Quando são questionados sobre as maiores vantagens e desvantagens que a entrada no projeto europeu, oficializada há exatamente 40 anos, trouxe a Portugal, os eurodeputados portugueses enumeram elogios e críticas partilhadas — algumas das quais são comuns a partidos dos dois lados do espetro partidário.
À direita, a uniformização e a falta de soberania são destacados como consequências negativas do projeto europeu. Enquanto Tânger Corrêa considera que a Europa se transformou numa “vaca leiteira” e os governos portugueses abdicaram das suas próprias políticas e opções, Sebastião Bugalho critica a existência de uma “uniformização do discurso e da prática política” que pode ter aberto portas a opções “menos moderadas” no espaço europeu — e Ana Pedro, do CDS, concorda, avisando para o perigo dos populismos. João Cotrim Figueiredo, por sua vez, considera que a “promessa implícita” da adesão não foi conseguida, alertando para “demasiado desperdício do tempo e dos recursos” colocados à disposição de Portugal.
Por outro lado, Bugalho elogia o papel da União Europeia na consolidação de uma democracia pós-25 de Abril. Já Tânger Corrêa não tem dúvidas de que a integração de Portugal permitiu um “salto para a frente” e um “crescimento educacional dos portugueses”. O eurodeputado liberal enaltece essencialmente “grandes vitórias” na educação, saúde e em infraestruturas.
À esquerda encontram-se pontos em comum com a direita, desde logo porque Marta Temido também elege a consolidação democrática — assim como o crescimento económico e social — como as maiores vantagens da integração europeia. Ainda assim, a eurodeputada socialista lamenta a “chaga da pobreza” que ainda afeta Portugal. E Catarina Martins elege a vinda da troika como o pior que a Europa trouxe a Portugal — não exatamente no mesmo sentido referido por Sebastião Bugalho, mas por ainda assim essas políticas terem “agravado significativamente” a vida das pessoas”. Já João Oliveira nem consegue pensar em nada de positivo que a UE tenha trazido às populações — mas também refere a perda de soberania como fator mais negativo.

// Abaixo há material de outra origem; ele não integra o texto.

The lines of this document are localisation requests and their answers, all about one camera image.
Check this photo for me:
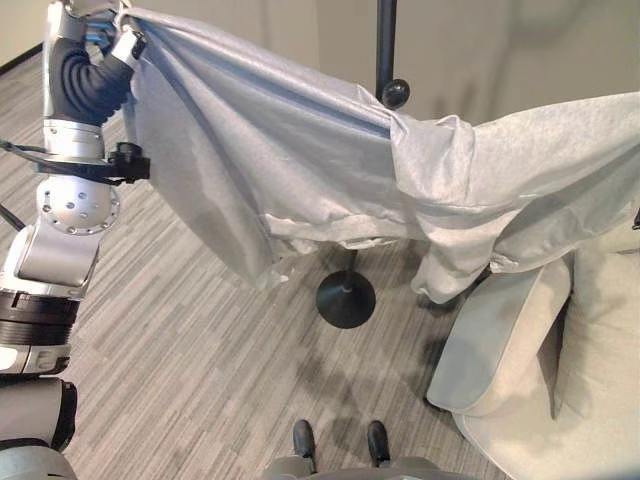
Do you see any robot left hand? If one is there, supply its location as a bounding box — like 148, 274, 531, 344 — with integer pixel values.
41, 0, 148, 159

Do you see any light grey sweatshirt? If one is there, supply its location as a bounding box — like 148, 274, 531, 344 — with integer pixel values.
112, 4, 640, 306

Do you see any black coat rack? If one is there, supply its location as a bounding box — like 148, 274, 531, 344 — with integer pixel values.
315, 0, 412, 330

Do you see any beige fabric sofa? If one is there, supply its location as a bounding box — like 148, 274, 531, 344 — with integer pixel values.
424, 223, 640, 480

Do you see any beige sofa cushion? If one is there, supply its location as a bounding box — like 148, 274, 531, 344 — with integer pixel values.
549, 230, 640, 426

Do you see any grey robot torso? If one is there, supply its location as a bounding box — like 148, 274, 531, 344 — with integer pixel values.
0, 438, 77, 480

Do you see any robot left dark foot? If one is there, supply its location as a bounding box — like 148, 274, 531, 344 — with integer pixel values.
292, 419, 317, 460

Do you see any robot dark foot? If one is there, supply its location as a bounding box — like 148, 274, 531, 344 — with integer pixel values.
366, 419, 392, 465
292, 419, 317, 460

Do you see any robot left silver leg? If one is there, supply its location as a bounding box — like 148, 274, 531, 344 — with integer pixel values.
260, 453, 321, 480

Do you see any robot silver leg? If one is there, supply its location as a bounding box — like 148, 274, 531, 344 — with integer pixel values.
260, 453, 321, 480
372, 453, 446, 480

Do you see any robot right dark foot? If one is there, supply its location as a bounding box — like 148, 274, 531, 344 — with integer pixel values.
366, 419, 392, 465

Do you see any robot right silver leg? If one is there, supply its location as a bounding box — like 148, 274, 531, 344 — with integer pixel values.
372, 453, 446, 480

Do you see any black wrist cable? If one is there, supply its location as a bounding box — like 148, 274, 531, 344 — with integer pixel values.
0, 140, 47, 232

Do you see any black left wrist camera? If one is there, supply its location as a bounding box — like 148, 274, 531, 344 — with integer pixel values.
106, 141, 152, 185

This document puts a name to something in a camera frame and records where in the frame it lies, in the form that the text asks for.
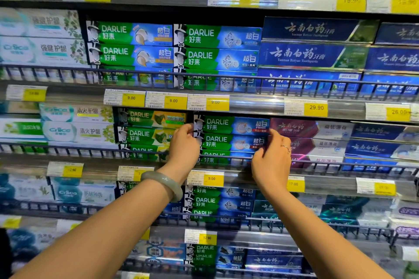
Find maroon and white toothpaste box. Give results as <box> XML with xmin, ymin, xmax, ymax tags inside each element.
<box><xmin>291</xmin><ymin>155</ymin><xmax>343</xmax><ymax>172</ymax></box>
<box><xmin>270</xmin><ymin>117</ymin><xmax>355</xmax><ymax>141</ymax></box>
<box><xmin>289</xmin><ymin>138</ymin><xmax>348</xmax><ymax>157</ymax></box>

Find green blue round-print toothpaste box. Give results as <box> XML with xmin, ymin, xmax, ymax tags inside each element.
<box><xmin>198</xmin><ymin>150</ymin><xmax>263</xmax><ymax>165</ymax></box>
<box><xmin>194</xmin><ymin>115</ymin><xmax>270</xmax><ymax>135</ymax></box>
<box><xmin>196</xmin><ymin>133</ymin><xmax>270</xmax><ymax>153</ymax></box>

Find white leaf-print toothpaste box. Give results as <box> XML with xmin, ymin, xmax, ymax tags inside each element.
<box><xmin>0</xmin><ymin>36</ymin><xmax>88</xmax><ymax>66</ymax></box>
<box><xmin>0</xmin><ymin>7</ymin><xmax>82</xmax><ymax>39</ymax></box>

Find dark teal toothpaste boxes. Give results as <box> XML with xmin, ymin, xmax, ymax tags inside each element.
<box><xmin>253</xmin><ymin>192</ymin><xmax>392</xmax><ymax>228</ymax></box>

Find white yellow-flower toothpaste box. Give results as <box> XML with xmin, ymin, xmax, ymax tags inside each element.
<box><xmin>42</xmin><ymin>121</ymin><xmax>116</xmax><ymax>143</ymax></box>
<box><xmin>39</xmin><ymin>103</ymin><xmax>115</xmax><ymax>123</ymax></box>

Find person's right forearm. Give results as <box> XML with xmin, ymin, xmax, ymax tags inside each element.
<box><xmin>260</xmin><ymin>185</ymin><xmax>395</xmax><ymax>279</ymax></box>

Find green blue shell-print toothpaste box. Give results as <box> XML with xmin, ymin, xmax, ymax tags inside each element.
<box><xmin>87</xmin><ymin>43</ymin><xmax>174</xmax><ymax>68</ymax></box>
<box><xmin>86</xmin><ymin>21</ymin><xmax>173</xmax><ymax>47</ymax></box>
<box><xmin>97</xmin><ymin>66</ymin><xmax>174</xmax><ymax>88</ymax></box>

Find stacks of dark blue toothpaste boxes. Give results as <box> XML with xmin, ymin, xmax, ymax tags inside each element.
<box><xmin>257</xmin><ymin>16</ymin><xmax>419</xmax><ymax>98</ymax></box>

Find white purple toothpaste box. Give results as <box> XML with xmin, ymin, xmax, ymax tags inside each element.
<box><xmin>390</xmin><ymin>218</ymin><xmax>419</xmax><ymax>237</ymax></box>
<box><xmin>391</xmin><ymin>200</ymin><xmax>419</xmax><ymax>220</ymax></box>

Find pale green jade bangle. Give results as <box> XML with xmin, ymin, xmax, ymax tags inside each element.
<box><xmin>141</xmin><ymin>171</ymin><xmax>183</xmax><ymax>203</ymax></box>

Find orange and blue toothpaste box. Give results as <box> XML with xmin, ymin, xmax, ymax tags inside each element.
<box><xmin>132</xmin><ymin>240</ymin><xmax>187</xmax><ymax>264</ymax></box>

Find person's left forearm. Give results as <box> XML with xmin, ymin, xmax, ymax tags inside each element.
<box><xmin>10</xmin><ymin>164</ymin><xmax>191</xmax><ymax>279</ymax></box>

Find person's right hand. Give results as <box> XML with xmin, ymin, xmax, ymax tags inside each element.
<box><xmin>251</xmin><ymin>129</ymin><xmax>292</xmax><ymax>192</ymax></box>

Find green black charcoal toothpaste box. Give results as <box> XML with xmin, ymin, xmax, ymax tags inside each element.
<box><xmin>186</xmin><ymin>244</ymin><xmax>246</xmax><ymax>256</ymax></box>
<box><xmin>187</xmin><ymin>255</ymin><xmax>245</xmax><ymax>269</ymax></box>

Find white green toothpaste box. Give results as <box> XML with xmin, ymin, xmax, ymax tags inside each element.
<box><xmin>0</xmin><ymin>117</ymin><xmax>44</xmax><ymax>139</ymax></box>

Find white teal toothpaste box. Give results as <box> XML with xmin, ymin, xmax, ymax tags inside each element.
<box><xmin>50</xmin><ymin>177</ymin><xmax>117</xmax><ymax>206</ymax></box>
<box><xmin>0</xmin><ymin>174</ymin><xmax>55</xmax><ymax>203</ymax></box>

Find navy and white toothpaste box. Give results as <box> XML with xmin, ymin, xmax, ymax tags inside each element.
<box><xmin>341</xmin><ymin>157</ymin><xmax>399</xmax><ymax>174</ymax></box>
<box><xmin>350</xmin><ymin>121</ymin><xmax>419</xmax><ymax>143</ymax></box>
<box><xmin>345</xmin><ymin>139</ymin><xmax>419</xmax><ymax>160</ymax></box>

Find person's left hand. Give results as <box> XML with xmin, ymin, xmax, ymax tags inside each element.
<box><xmin>165</xmin><ymin>123</ymin><xmax>201</xmax><ymax>175</ymax></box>

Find green blue diamond-print toothpaste box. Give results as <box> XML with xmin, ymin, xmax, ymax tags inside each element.
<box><xmin>185</xmin><ymin>185</ymin><xmax>256</xmax><ymax>198</ymax></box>
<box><xmin>184</xmin><ymin>195</ymin><xmax>255</xmax><ymax>213</ymax></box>
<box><xmin>173</xmin><ymin>24</ymin><xmax>263</xmax><ymax>50</ymax></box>
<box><xmin>174</xmin><ymin>47</ymin><xmax>260</xmax><ymax>72</ymax></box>
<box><xmin>183</xmin><ymin>209</ymin><xmax>251</xmax><ymax>224</ymax></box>
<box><xmin>174</xmin><ymin>70</ymin><xmax>258</xmax><ymax>92</ymax></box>

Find dark green leaf toothpaste box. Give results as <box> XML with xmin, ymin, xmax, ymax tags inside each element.
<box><xmin>120</xmin><ymin>144</ymin><xmax>170</xmax><ymax>162</ymax></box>
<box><xmin>117</xmin><ymin>108</ymin><xmax>187</xmax><ymax>129</ymax></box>
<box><xmin>117</xmin><ymin>127</ymin><xmax>178</xmax><ymax>147</ymax></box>

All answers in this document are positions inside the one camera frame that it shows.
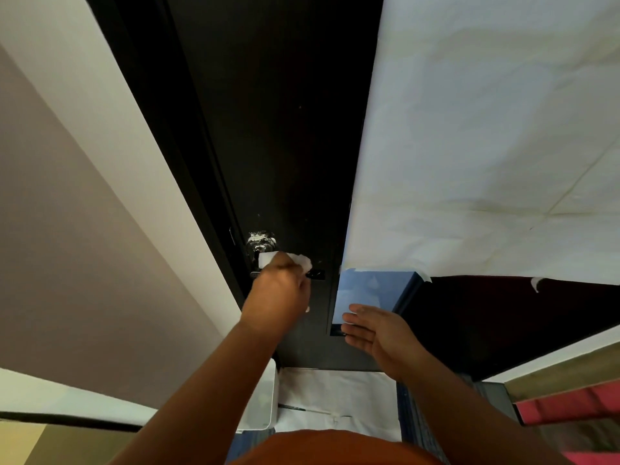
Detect person's left hand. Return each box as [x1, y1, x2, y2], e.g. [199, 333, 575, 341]
[241, 252, 312, 337]

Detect person's right hand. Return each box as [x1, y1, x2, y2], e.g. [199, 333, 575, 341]
[340, 304, 432, 383]

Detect white masking tape piece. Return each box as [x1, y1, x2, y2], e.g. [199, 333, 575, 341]
[258, 252, 313, 274]

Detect person's left forearm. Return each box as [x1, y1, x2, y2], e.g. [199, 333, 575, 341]
[109, 318, 278, 465]

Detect person's right forearm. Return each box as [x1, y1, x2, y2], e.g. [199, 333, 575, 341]
[396, 354, 573, 465]

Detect blue glass door pane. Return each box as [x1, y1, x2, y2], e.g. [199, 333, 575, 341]
[332, 268, 423, 336]

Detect white paper floor sheet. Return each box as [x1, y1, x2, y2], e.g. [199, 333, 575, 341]
[275, 367, 403, 442]

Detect thin paintbrush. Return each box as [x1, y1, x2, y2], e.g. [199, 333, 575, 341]
[278, 403, 354, 420]

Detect white plastic tray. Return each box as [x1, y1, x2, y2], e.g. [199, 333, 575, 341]
[235, 358, 280, 432]

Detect orange shirt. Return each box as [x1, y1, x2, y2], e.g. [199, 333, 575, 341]
[232, 429, 442, 465]

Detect dark brown door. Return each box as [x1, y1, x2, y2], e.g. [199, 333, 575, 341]
[164, 0, 620, 383]

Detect red cloth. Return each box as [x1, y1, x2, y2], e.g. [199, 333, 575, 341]
[512, 380, 620, 427]

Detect large white paper sheet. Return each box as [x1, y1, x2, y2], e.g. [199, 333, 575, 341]
[341, 0, 620, 286]

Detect white panel with black edge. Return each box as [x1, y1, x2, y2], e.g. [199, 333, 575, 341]
[0, 367, 159, 433]

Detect paint-spattered metal door handle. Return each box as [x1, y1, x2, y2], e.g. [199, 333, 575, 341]
[245, 231, 326, 281]

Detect black door frame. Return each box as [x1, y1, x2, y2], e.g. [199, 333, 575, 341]
[83, 0, 249, 306]

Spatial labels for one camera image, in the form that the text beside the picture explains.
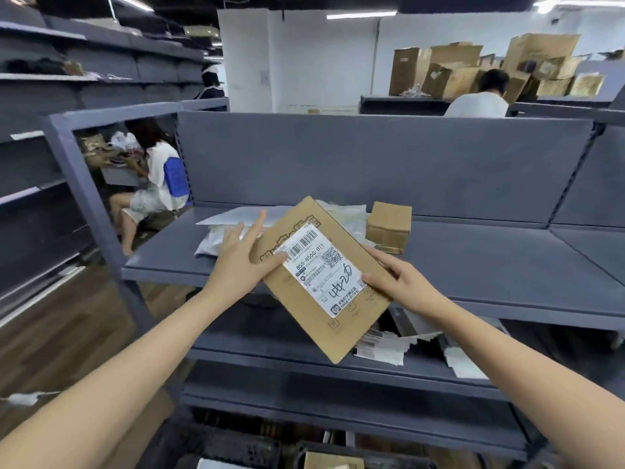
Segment person's left hand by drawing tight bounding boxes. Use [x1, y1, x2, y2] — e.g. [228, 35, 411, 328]
[201, 209, 289, 306]

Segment person's right hand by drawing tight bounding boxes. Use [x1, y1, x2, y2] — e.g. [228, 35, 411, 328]
[361, 246, 443, 324]

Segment cardboard parcel white label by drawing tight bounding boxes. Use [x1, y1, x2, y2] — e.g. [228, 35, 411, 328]
[249, 196, 394, 366]

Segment person's left forearm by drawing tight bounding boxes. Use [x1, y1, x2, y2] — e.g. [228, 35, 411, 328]
[0, 284, 255, 469]

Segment person's right forearm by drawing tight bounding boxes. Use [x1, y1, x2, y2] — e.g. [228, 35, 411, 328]
[424, 299, 625, 469]

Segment white plastic mailer bags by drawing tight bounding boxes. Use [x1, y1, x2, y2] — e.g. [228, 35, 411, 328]
[194, 204, 368, 258]

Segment small taped cardboard box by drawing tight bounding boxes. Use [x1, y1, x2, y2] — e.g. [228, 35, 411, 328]
[366, 201, 413, 255]

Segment stack of white paper labels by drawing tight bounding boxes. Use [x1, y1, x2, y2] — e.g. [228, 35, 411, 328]
[353, 327, 422, 367]

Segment blue plastic chair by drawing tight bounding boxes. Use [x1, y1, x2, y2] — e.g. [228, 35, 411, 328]
[163, 157, 190, 197]

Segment grey metal shelf rack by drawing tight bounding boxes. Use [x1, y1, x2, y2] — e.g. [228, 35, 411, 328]
[41, 97, 625, 469]

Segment white paper sheet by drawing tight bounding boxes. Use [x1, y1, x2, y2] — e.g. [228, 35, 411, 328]
[441, 334, 490, 380]

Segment white plastic bag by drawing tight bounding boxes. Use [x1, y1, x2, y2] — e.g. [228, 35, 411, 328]
[109, 131, 143, 153]

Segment gold foil packets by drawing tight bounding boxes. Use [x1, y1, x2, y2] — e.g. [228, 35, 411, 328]
[79, 134, 118, 167]

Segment brown cardboard box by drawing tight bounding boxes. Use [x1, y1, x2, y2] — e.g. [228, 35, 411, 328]
[302, 451, 365, 469]

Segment black plastic crate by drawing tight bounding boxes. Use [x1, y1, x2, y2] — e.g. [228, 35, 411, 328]
[146, 422, 285, 469]

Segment pile of large cardboard boxes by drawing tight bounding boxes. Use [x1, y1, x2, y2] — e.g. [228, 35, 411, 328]
[389, 33, 607, 101]

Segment ceiling tube light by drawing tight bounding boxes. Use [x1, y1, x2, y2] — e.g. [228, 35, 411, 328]
[326, 10, 398, 20]

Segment grey wall shelving unit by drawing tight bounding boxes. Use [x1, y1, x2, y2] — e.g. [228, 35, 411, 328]
[0, 0, 215, 328]

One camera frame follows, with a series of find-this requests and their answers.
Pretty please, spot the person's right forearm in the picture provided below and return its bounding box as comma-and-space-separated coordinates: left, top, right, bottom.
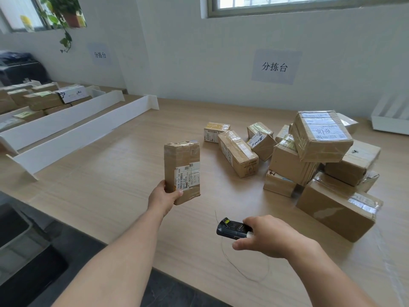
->
285, 241, 382, 307

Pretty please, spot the taped cardboard box with label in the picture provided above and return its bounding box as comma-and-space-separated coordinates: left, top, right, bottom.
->
164, 140, 202, 206

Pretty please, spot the long white divider board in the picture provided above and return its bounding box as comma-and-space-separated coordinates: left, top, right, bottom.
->
0, 85, 102, 124
0, 89, 125, 156
6, 94, 160, 181

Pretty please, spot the white slotted rack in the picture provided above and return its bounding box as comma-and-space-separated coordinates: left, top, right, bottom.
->
370, 92, 409, 136

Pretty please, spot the black handheld barcode scanner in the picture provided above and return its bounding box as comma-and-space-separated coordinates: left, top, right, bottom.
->
216, 217, 255, 243

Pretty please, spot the pile of brown parcels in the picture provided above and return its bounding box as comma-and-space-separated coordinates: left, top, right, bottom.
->
203, 109, 384, 243

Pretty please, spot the potted green vine plant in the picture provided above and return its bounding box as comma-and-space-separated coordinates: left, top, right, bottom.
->
38, 0, 87, 54

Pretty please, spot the person's left forearm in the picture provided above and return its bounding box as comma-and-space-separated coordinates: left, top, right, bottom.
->
51, 203, 166, 307

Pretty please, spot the white and blue mailer package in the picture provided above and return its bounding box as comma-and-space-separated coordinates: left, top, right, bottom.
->
55, 85, 86, 104

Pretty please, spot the window with grey frame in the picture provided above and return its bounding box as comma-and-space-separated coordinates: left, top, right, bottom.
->
201, 0, 409, 19

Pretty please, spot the large paper wall sign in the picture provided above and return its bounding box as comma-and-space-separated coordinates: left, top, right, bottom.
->
251, 49, 303, 85

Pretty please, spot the person's right hand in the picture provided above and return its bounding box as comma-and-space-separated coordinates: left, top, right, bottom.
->
232, 215, 317, 261

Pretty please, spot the grey plastic bin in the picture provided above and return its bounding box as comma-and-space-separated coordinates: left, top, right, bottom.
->
0, 204, 69, 307

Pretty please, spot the window with plant sill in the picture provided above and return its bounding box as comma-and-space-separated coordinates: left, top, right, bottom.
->
0, 0, 87, 33

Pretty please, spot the group of sorted small parcels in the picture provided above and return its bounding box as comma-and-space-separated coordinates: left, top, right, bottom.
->
0, 82, 91, 131

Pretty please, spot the small paper wall sign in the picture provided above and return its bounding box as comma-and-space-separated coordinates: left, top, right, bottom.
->
88, 43, 111, 65

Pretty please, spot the black printer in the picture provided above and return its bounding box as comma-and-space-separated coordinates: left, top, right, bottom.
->
0, 50, 49, 88

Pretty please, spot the person's left hand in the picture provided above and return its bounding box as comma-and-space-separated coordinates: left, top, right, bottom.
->
147, 180, 184, 219

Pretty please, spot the yellow object on sill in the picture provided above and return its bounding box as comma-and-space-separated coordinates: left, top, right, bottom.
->
20, 15, 36, 32

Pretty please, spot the thin wire loop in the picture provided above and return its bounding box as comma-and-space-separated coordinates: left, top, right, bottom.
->
213, 210, 279, 282

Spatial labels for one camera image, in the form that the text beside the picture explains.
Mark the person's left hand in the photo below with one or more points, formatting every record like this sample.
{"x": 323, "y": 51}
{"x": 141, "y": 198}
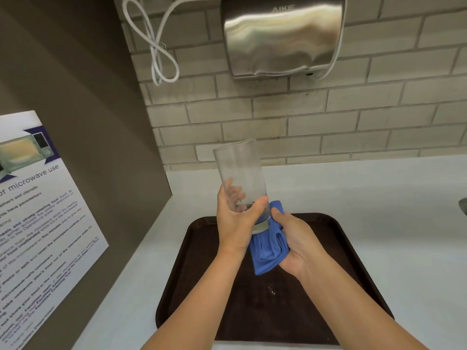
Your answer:
{"x": 230, "y": 225}

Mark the person's right thumb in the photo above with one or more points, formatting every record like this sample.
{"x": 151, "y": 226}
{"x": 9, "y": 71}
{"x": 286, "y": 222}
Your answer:
{"x": 280, "y": 218}

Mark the clear drinking glass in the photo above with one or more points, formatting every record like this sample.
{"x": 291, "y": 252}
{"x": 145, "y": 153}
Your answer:
{"x": 240, "y": 178}

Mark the person's right forearm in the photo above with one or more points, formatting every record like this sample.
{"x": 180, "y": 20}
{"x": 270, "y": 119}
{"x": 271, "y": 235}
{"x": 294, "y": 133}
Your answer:
{"x": 359, "y": 306}

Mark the dark brown tray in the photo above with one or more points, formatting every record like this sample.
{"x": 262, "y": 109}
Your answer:
{"x": 270, "y": 295}

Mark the person's left thumb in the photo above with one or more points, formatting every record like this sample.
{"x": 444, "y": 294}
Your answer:
{"x": 255, "y": 209}

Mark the stainless steel hand dryer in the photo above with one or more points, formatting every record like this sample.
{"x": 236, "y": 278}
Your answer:
{"x": 284, "y": 36}

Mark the person's right hand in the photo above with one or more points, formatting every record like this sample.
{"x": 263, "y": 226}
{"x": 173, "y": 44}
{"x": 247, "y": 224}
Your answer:
{"x": 297, "y": 240}

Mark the person's left forearm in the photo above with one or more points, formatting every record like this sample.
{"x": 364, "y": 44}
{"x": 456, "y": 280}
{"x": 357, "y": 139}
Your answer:
{"x": 193, "y": 302}

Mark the white printed notice sheet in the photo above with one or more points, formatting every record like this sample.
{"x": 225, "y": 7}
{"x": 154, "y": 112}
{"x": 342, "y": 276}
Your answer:
{"x": 33, "y": 222}

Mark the blue cleaning cloth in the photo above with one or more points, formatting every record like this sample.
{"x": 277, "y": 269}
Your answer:
{"x": 268, "y": 247}

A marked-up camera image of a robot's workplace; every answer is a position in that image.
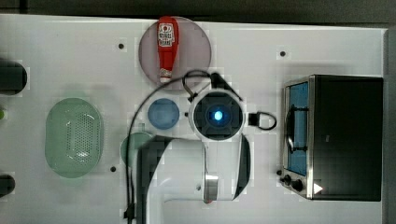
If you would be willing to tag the round grey plate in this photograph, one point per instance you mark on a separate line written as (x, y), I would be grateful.
(194, 50)

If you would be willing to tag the blue bowl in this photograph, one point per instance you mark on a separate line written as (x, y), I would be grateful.
(163, 114)

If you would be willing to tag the red ketchup bottle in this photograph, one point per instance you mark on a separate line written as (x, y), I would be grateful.
(167, 44)

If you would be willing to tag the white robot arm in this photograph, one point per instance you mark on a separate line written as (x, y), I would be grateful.
(213, 164)

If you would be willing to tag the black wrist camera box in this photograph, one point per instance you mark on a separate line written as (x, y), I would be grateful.
(254, 119)

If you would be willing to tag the black toaster oven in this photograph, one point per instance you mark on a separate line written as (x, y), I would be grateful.
(333, 138)

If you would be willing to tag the green perforated basket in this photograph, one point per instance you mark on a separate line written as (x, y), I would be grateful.
(74, 138)

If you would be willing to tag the black object at lower left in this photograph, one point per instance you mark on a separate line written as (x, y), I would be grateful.
(7, 184)

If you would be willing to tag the green cup with handle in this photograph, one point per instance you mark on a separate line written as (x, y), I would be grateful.
(131, 144)

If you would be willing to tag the black cylinder on table edge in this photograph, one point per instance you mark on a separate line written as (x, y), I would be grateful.
(13, 77)

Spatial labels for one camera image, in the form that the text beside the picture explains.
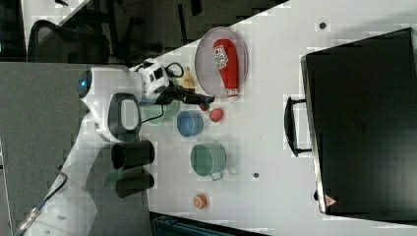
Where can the black office chair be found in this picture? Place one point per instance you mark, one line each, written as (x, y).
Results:
(50, 43)

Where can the red plush ketchup bottle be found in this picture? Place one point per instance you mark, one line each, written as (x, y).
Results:
(226, 60)

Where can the red green toy strawberry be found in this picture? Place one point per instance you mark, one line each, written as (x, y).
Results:
(204, 107)

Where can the black cylindrical cup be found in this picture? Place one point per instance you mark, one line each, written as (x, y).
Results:
(131, 155)

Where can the blue bowl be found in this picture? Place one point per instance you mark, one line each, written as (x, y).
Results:
(190, 123)

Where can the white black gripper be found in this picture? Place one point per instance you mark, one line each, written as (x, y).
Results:
(158, 86)

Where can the grey round plate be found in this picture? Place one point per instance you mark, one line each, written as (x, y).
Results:
(206, 70)

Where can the silver toaster oven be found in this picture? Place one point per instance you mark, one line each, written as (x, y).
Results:
(361, 99)

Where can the yellow plush banana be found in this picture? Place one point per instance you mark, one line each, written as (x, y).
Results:
(187, 82)

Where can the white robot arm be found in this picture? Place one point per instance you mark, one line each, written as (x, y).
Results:
(69, 209)

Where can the orange slice toy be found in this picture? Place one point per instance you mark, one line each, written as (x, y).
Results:
(200, 201)

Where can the green mug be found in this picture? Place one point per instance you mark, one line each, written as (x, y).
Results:
(212, 160)

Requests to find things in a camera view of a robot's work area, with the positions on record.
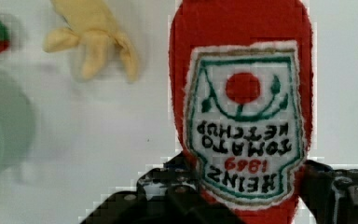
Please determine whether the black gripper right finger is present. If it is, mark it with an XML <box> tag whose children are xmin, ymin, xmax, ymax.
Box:
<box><xmin>300</xmin><ymin>160</ymin><xmax>358</xmax><ymax>224</ymax></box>

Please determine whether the red plush ketchup bottle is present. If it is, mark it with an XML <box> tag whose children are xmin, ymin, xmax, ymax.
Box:
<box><xmin>169</xmin><ymin>0</ymin><xmax>313</xmax><ymax>224</ymax></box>

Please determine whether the teal mug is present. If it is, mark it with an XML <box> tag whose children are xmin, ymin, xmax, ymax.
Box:
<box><xmin>0</xmin><ymin>74</ymin><xmax>35</xmax><ymax>172</ymax></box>

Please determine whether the yellow plush banana peel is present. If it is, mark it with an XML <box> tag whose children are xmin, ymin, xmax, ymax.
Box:
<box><xmin>43</xmin><ymin>0</ymin><xmax>139</xmax><ymax>82</ymax></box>

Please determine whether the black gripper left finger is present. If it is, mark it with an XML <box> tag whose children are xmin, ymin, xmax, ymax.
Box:
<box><xmin>80</xmin><ymin>154</ymin><xmax>244</xmax><ymax>224</ymax></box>

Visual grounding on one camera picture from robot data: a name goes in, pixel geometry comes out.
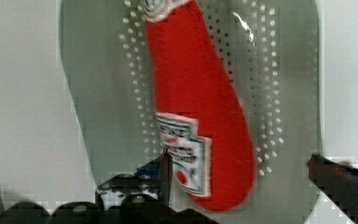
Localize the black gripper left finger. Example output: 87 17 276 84
0 152 218 224

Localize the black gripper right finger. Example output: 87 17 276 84
306 153 358 224

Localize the red plush ketchup bottle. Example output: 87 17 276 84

A eurodeputada socialista escolhe, desde logo, um ponto em comum com Sebastião Bugalho: não há “como fugir” ao facto de a consolidação democrática do país estar altamente ligada à entrada no projeto europeu, tendo o processo arrancado poucos anos depois do 25 de Abril.
“Quando foi feito o pedido em 1977 estávamos nos primeiros anos após o processo democrático. O país podia ter evoluído de muitas formas, e fez a escolha de ser uma sociedade pluralista, aberta e inclusiva”, frisa Marta Temido, assegurando que ganhou uma maior consciência deste aspeto como eurodeputada, uma vez que já visitou vários países que estão na fase de pré-adesão. Em Portugal, uma “democracia jovem” nessa altura, a entrada na CEE e depois UE acelerou a consolidação e a construção das instituições de um Estado de Direito.
Além disso, aponta Marta Temido, é preciso destacar como positivo o crescimento social e económico que a entrada no projeto europeu permitiu, e que se projeta nas infraestruturas, mas também no “tema caro” dos riscos ambientais, gestão de resíduos e direitos dos consumidores. “Fomos sempre recetores de fundos e foram muito importantes para a nossa coesão crescente, o nosso crescimento em termos de produtividade”. Ainda que admita que a sua ambição seria que a transformação do país fosse “mais acelerada” e as oportunidades trazidas pelos fundos “mais bem aproveitadas”, a integração europeia “foi absolutamente essencial — e os 40 anos que levamos fazem parte do que são hoje os nossos traços enquanto país e comunidade”.
Já o ponto mais negativo não será um defeito do projeto europeu em si, mas antes um impacto que poderia e ter e que não foi “devidamente aproveitado” para acabar com “a chaga da pobreza”, até dentro das classes trabalhadoras. “Apesar de alguns progressos e melhorias ainda temos 1,7 milhões de pobres, dos quais 300 mil são crianças. Não aproveitámos a Europa devidamente”, lamenta a eurodeputada.
Temido acrescenta que o mapa da pobreza e das desigualdades coincide com falta de coesão que o país ainda regista, e que mostra uma incapacidade de fazer um “salto geracional”. São “números muitos assustadores para quem já leva 50 anos de democracia e 40 de integração europeia”, aponta. E volta a lembrar a sua experiência na visita recente a países como a Sérvia, Albânia e Macedónia: “Marca-me muito ver crianças pobres a dormirem na rua. É uma imagem que em Portugal não desapareceu completamente, às vezes é mascarada ou envergonhada, e um falhanço da Europa, de alguma forma”.